In relazione al perimetro, stima un impatto negativo pari a circa 70 milioni sulle vendite e  16 milioni sul risultato della gestione corrente, riflettendo l’ulteriore razionalizzazione del portafoglio e la terminazione di contratti di distribuzione.
Inoltre, stima che la crescita esterna avrà un effetto sostanzialmente neutrale sull’Ebit in termini di margine percentuale sulle vendite, in quanto l’atteso effetto accrescitivo sul margine lordo, derivante dalle cessioni di business non strategici, sarà compensato dall’effetto diluitivo degli investimenti pubblicitari e dei costi di struttura generato dalle cessioni stesse.
In relazione ai cambi, si attende un impatto negativo di circa 90 milioni sulle vendite nette e circa 24 milioni sul risultato della gestione corrente, per effetto del progressivo rafforzamento dell’euro nei confronti del dollaro USA.
Il management ritiene inoltre che i costi non ricorrenti relativi alle nuove iniziative, quali lo spostamento della sede americana e l’ottimizzazione delle attività produttive in Brasile, saranno sostanzialmente compensati dalla plusvalenza dalla cessione del business dei soft drink.
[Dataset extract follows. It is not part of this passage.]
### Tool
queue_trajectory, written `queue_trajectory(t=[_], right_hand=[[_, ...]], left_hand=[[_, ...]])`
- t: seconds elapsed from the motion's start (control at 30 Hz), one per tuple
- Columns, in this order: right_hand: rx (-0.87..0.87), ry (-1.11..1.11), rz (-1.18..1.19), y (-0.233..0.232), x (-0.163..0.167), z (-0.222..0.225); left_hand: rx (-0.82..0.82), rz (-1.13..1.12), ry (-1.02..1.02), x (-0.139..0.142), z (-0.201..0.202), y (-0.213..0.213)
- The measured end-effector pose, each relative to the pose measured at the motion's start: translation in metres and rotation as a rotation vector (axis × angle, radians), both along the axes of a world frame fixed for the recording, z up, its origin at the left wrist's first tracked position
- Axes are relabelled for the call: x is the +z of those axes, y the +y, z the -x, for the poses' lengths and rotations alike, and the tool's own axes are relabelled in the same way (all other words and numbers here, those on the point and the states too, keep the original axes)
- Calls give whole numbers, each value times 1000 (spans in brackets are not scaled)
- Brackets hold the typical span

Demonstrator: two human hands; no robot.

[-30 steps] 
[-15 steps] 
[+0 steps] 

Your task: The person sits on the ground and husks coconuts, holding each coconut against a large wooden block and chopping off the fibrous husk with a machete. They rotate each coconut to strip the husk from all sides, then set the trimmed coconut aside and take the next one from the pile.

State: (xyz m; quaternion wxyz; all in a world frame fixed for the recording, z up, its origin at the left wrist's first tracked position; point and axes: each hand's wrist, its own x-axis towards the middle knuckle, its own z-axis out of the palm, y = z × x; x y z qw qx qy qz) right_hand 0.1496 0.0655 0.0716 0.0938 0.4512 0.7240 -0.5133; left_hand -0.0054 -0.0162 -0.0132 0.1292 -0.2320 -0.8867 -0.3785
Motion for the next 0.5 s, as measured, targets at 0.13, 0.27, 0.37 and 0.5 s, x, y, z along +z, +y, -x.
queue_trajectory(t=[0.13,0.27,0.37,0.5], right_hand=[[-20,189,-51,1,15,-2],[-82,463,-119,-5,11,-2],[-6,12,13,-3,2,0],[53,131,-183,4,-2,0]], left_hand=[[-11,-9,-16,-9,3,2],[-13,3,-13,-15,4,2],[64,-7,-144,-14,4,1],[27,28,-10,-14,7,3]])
Si attende infine che la tassazione potrà continuare a beneficiare dei risparmi fiscali legati al Patent Box (pari a 17,3 milioni nel 2017), mentre i benefici attesi dalla riforma fiscale introdotta negli Stati Uniti all’inizio del 2018 avranno un impatto più significativo a partire dal 2019, quando gli oneri non ricorrenti legati al trasferimento della sede americana saranno interamente assorbiti.
Il Cda propone all’assemblea la distribuzione di un dividendo per l’esercizio 2017 di 0,05 euro per ciascuna azione (+11,1% rispetto al 2016), che verrà messo in pagamento il prossimo 23 maggio.